You cannot prevent surgery, serious illness, or the postpartum period. But you can make your body nutritionally resilient heading into those stressors. Keeping ferritin, protein intake, and zinc at healthy levels reduces the size of the shed, even if it does not erase it.

Stress management matters too. There is reasonable evidence that sustained high cortisol can keep telogen effluvium going on its own, though the mechanism is not fully worked out [5].
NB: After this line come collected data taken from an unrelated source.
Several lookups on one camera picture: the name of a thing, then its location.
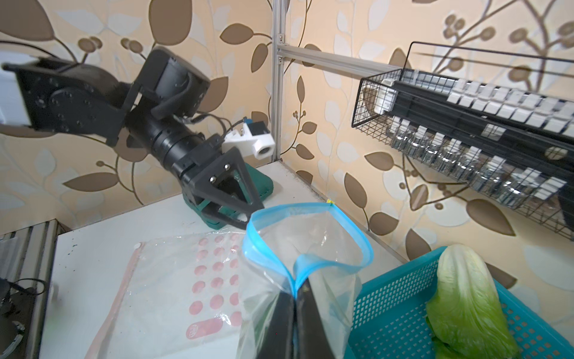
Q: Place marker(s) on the clear pink-zip dotted bag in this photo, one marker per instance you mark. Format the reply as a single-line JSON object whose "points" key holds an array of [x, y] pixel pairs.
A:
{"points": [[177, 293]]}

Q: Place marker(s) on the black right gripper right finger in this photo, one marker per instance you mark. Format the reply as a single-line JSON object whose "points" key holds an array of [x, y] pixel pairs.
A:
{"points": [[311, 339]]}

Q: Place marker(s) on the teal plastic basket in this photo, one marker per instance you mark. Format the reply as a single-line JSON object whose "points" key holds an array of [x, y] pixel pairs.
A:
{"points": [[390, 317]]}

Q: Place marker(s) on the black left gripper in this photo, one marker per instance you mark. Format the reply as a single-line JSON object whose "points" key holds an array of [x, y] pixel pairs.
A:
{"points": [[195, 161]]}

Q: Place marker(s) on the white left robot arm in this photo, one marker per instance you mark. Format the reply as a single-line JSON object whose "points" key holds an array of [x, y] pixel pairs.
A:
{"points": [[57, 96]]}

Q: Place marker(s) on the clear blue-zip zipper bag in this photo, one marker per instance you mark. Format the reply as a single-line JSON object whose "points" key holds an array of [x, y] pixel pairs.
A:
{"points": [[287, 244]]}

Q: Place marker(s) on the socket set black holder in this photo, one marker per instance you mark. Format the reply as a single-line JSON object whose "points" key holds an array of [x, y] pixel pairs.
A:
{"points": [[550, 154]]}

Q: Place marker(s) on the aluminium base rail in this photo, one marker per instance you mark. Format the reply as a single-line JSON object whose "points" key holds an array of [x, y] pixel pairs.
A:
{"points": [[27, 259]]}

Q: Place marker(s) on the green plastic tool case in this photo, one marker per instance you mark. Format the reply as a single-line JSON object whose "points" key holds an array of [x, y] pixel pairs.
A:
{"points": [[250, 190]]}

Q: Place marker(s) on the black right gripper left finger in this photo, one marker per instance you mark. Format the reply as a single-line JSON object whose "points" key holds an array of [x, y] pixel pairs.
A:
{"points": [[277, 339]]}

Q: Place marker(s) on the chinese cabbage in basket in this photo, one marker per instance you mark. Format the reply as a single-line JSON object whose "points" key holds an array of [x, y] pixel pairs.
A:
{"points": [[465, 314]]}

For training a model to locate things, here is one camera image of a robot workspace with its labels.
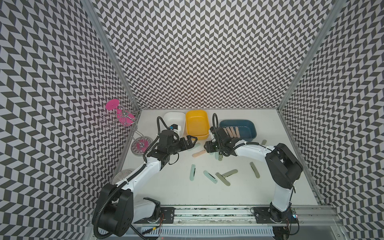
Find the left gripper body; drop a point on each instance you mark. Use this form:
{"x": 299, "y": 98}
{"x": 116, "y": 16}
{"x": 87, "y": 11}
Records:
{"x": 179, "y": 145}

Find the dark teal storage box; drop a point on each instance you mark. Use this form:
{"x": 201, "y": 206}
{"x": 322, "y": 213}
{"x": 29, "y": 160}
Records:
{"x": 247, "y": 128}

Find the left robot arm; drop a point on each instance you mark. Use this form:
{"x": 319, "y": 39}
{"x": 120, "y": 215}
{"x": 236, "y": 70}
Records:
{"x": 116, "y": 208}

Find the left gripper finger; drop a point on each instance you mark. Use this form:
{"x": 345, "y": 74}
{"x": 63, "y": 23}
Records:
{"x": 192, "y": 139}
{"x": 189, "y": 145}

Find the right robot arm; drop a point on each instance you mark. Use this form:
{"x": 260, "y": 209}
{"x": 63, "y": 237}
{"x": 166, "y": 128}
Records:
{"x": 284, "y": 167}

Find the white storage box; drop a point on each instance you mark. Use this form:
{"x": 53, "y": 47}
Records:
{"x": 176, "y": 118}

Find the mint fruit knife lower left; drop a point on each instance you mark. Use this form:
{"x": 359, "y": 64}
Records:
{"x": 192, "y": 172}

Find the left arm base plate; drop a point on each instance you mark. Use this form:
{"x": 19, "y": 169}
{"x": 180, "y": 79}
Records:
{"x": 162, "y": 214}

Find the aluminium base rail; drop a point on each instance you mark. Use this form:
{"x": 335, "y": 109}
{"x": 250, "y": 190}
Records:
{"x": 244, "y": 215}

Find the yellow storage box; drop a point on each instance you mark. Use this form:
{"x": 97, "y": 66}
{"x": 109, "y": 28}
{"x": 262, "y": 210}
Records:
{"x": 198, "y": 124}

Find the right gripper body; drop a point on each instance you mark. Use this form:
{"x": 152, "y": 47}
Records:
{"x": 214, "y": 145}

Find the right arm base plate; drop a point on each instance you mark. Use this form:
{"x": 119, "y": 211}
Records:
{"x": 271, "y": 215}

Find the pink fruit knife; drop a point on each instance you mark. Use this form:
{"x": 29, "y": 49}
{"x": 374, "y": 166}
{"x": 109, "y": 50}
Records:
{"x": 195, "y": 155}
{"x": 230, "y": 132}
{"x": 234, "y": 132}
{"x": 237, "y": 132}

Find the olive fruit knife angled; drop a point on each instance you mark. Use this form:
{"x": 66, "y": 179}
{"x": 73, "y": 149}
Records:
{"x": 232, "y": 172}
If you are thinking about stopping an oral contraceptive, knowing that shedding can follow 2 to 4 months later is useful preparation. That is not a reason to avoid stopping, just a reason not to panic when it happens.

If you have had one episode and recovered, there is no guarantee it will not return with a future stressor. Some people are simply more susceptible. The most useful thing is knowing the pattern. Get seriously ill or go through a major stressor, then watch for increased shedding 2 to 3 months later, and you will recognize it for what it is instead of fearing the worst.
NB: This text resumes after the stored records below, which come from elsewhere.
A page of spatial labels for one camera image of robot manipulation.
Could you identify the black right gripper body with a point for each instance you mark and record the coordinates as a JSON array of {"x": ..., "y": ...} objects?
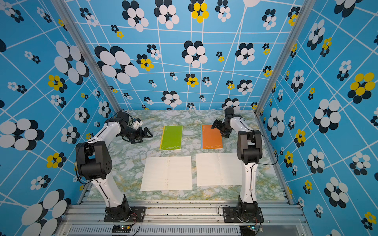
[{"x": 224, "y": 130}]

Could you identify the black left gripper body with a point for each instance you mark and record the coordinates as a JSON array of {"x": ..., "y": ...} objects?
[{"x": 134, "y": 134}]

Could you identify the orange cover notebook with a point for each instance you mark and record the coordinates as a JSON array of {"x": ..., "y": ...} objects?
[{"x": 210, "y": 138}]

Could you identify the green cover notebook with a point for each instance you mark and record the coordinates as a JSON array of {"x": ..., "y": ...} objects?
[{"x": 171, "y": 138}]

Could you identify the purple cover notebook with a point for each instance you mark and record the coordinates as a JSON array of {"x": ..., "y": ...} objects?
[{"x": 167, "y": 173}]

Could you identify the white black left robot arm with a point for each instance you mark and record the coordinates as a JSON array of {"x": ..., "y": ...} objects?
[{"x": 94, "y": 163}]

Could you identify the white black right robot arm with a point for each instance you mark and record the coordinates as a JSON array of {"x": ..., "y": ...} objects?
[{"x": 249, "y": 152}]

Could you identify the open notebook front right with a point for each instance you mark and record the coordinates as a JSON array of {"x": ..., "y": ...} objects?
[{"x": 218, "y": 169}]

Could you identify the left controller circuit board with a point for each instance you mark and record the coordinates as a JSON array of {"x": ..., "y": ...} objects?
[{"x": 121, "y": 229}]

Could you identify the controller circuit board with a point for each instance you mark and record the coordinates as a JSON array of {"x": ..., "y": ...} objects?
[
  {"x": 121, "y": 229},
  {"x": 247, "y": 230}
]

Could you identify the right controller circuit board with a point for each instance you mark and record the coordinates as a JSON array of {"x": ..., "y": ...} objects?
[{"x": 247, "y": 230}]

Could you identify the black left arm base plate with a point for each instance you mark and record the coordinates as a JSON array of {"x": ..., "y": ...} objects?
[{"x": 118, "y": 214}]

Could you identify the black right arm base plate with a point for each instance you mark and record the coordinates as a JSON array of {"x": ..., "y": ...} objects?
[{"x": 233, "y": 215}]

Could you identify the aluminium front rail frame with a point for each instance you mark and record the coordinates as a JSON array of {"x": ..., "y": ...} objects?
[{"x": 185, "y": 218}]

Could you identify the aluminium left corner post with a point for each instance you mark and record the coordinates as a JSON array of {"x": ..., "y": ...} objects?
[{"x": 77, "y": 36}]

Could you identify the aluminium corner post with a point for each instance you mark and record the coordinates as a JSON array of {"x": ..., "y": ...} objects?
[
  {"x": 296, "y": 30},
  {"x": 77, "y": 36}
]

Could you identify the aluminium right corner post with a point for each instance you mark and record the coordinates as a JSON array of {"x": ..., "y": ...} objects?
[{"x": 296, "y": 30}]

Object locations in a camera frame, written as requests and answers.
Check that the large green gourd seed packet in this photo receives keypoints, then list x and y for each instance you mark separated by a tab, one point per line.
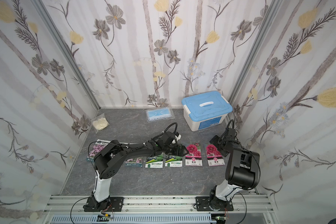
155	162

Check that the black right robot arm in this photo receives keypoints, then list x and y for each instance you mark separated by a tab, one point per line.
242	172

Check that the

If pattern hair loss is also on your mind and you want to understand the drugs that target the DHT pathway, DHT blocker and finasteride and minoxidil are good starting points for that separate conversation. MyHairline's AI scan (/scan) can help you map your current pattern before you spend money on any treatment.

Sources

  1. StatPearls (NCBI Bookshelf), Telogen Effluvium
  2. American Academy of Dermatology (AAD), Hair Loss
  3. Journal of Clinical and Diagnostic Research, Telogen Effluvium - A Review (NCBI PMC)
  4. The Lancet, 6-month consequences of COVID-19 in patients discharged from hospital (Huang et al., 2021)
  5. NCBI PMC, Stress and the Hair Growth Cycle: Cortisol-Induced Hair Growth Disruption
  6. FDA, Drugs (approval of topical minoxidil for androgenetic alopecia)
  7. FDA, Medical Devices (biotin interference with lab tests)
  8. NCBI PMC, Hair Loss in Women (Herskovitz & Tosti, 2013)
  9. NCBI PMC, The Hair Cycle

Frequently Asked Questions

Telogen effluvium causes diffuse, even thinning across the whole scalp and is triggered by systemic stress. Alopecia areata is an autoimmune condition that causes discrete, round bald patches, often with an exclamation-mark hair pattern at the edges. The two can look similar early on but have different causes, treatments, and prognoses.